(Music Review) Nas – “Untitled”

Def Jam Recordings/Columbia

Written By: Samir Siddiqui

‘”The game needs him,
plus the people need someone to believe in,
So in God’s Son we trust, cause they know I’ma give ‘em what they want
They lookin’ for a hero, I guess that makes me a hero”

Def Jam Recordings/Columbia

It may have been the recent onslaught of super-hero movies that inspired the lead-single of Nas’ latest LP, but “Hero” is a good representation of Nas’ current position in hip-hop today. Nas is like a disgruntled super-hero who has been unsettled by recent conditions; disheartened by the state of the game, Nasir Jones incited applause and fury with his 2006 album Hip-Hop Is Dead. But after deciding to name his follow-up after the N-word (a title which was later scratched), Nas left heads wondering whether his provocations were just attempts at garnering attention, rather than sincere, bold statements. Now, with his controversial title removed, Nas presents arguably his boldest album to date with Untitled, an unwavering artistic statement that follows through with its ambitious intentions.

At the heart of Nas’ latest project is the aforementioned “Hero,” and it’s by far his best “pop” achievement to date- surrounded by impressive synths, courtesy of Polow Da Don, Nas weaves in an out of the grand production with rhymes worthy of the song’s title: “Nas’ the only true rebel since the beginning, still in musical prison/ still in jail for the flow, try tellin’ Bob Dylan, Bruce, or Billy Joe they can’t sing what’s in their soul!” On the opposite site of the sonic spectrum, DJ Toomp provides the lush strings-backing for “N.I.*.*.E.R.,” an inspiring track that chronicles the under-appreciation of African-Americans achievements under slave society.

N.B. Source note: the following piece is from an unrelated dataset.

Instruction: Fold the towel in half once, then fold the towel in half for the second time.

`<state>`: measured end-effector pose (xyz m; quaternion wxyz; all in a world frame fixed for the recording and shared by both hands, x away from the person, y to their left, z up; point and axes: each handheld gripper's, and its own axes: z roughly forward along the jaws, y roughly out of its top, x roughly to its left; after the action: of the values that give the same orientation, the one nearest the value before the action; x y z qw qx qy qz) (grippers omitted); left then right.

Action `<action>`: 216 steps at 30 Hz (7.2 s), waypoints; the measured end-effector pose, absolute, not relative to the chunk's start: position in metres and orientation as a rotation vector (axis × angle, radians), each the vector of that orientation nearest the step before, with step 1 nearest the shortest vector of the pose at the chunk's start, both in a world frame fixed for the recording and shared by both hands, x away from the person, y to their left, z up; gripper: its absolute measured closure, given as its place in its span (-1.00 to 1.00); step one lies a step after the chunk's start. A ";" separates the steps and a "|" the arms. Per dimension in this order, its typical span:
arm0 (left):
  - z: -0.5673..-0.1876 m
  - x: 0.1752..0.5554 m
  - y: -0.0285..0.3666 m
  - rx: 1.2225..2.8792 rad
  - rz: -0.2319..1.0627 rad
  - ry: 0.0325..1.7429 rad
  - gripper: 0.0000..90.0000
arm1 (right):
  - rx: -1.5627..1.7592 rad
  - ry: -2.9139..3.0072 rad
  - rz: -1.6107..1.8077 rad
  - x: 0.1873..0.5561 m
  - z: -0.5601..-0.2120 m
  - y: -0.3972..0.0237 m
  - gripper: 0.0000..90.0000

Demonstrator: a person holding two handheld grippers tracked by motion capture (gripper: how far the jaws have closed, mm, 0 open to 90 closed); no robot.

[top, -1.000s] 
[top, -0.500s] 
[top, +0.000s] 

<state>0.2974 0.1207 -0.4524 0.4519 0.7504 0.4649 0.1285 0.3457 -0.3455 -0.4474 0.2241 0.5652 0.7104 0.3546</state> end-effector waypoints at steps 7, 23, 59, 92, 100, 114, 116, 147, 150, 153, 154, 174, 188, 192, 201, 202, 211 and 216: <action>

Unlike on Hip-Hop Is Dead, where Nas would drift in and out of relevant subject matter, most of Untitled sees Nas’ lyrics focused and potent. Nas holds nothing back on the wordplay-heavy “Sly Fox,” a seething attack on Fox News, with lines such as, “What’s a fox characteristic? Slick shit, censored, misinformation, pimp the station, over stimulation/ reception, deception, Comcast, digital satan, the fox has a bushy tail, and Bush tells lies and fox trots, so I don’t know what’s real.” Likewise, the closing “Black President” is well-written and engaging, as Nas presents his honest inclination towards accepting Barack Obama’s calls for change and equality.

And although some off-topic, generic verses creep in through the cracks, the high-level of lyrical quality holds up for much of the album, as Nas challenges the practice of the principles that founded “America,” and later, cleverly compares the appeal of “Fried Chicken” to that of a no-good vixen (the horns provided on the latter song is a stroke of production mastery by Mark Ronson). While Untitled is an LP chalk-full of winning moments, the album isn’t void of slip-ups. “Make the World Go Round” is a flat pop tune full of empty synths and out-of-place Chris Brown vocals, and an otherwise solid track, “We’re Not Alone” is needlessly dragged into boredom due to its excess length. The album also could have benefitted from an extra punch in the form of the would be single “Be A Ni**er Too,” among other scratched tracks.

Still, Untitled features an invigorated Nasir Jones, and showcases one of hip-hop’s greatest emcees as still one of the most prolific acts in the game today. Lyrically, Nas challenges himself to be better, taking on serious subject matter and taking the time to tackle it with dense, well thought-out raps that do the music justice. Aided by a production line-up that is highlighted by lesser-known beat-makers such as stic.man of Dead Prez, DJ Green Lantern, and Jay Electronica, Untitled is another great achievement to add to Nas’ already stellar catalogue.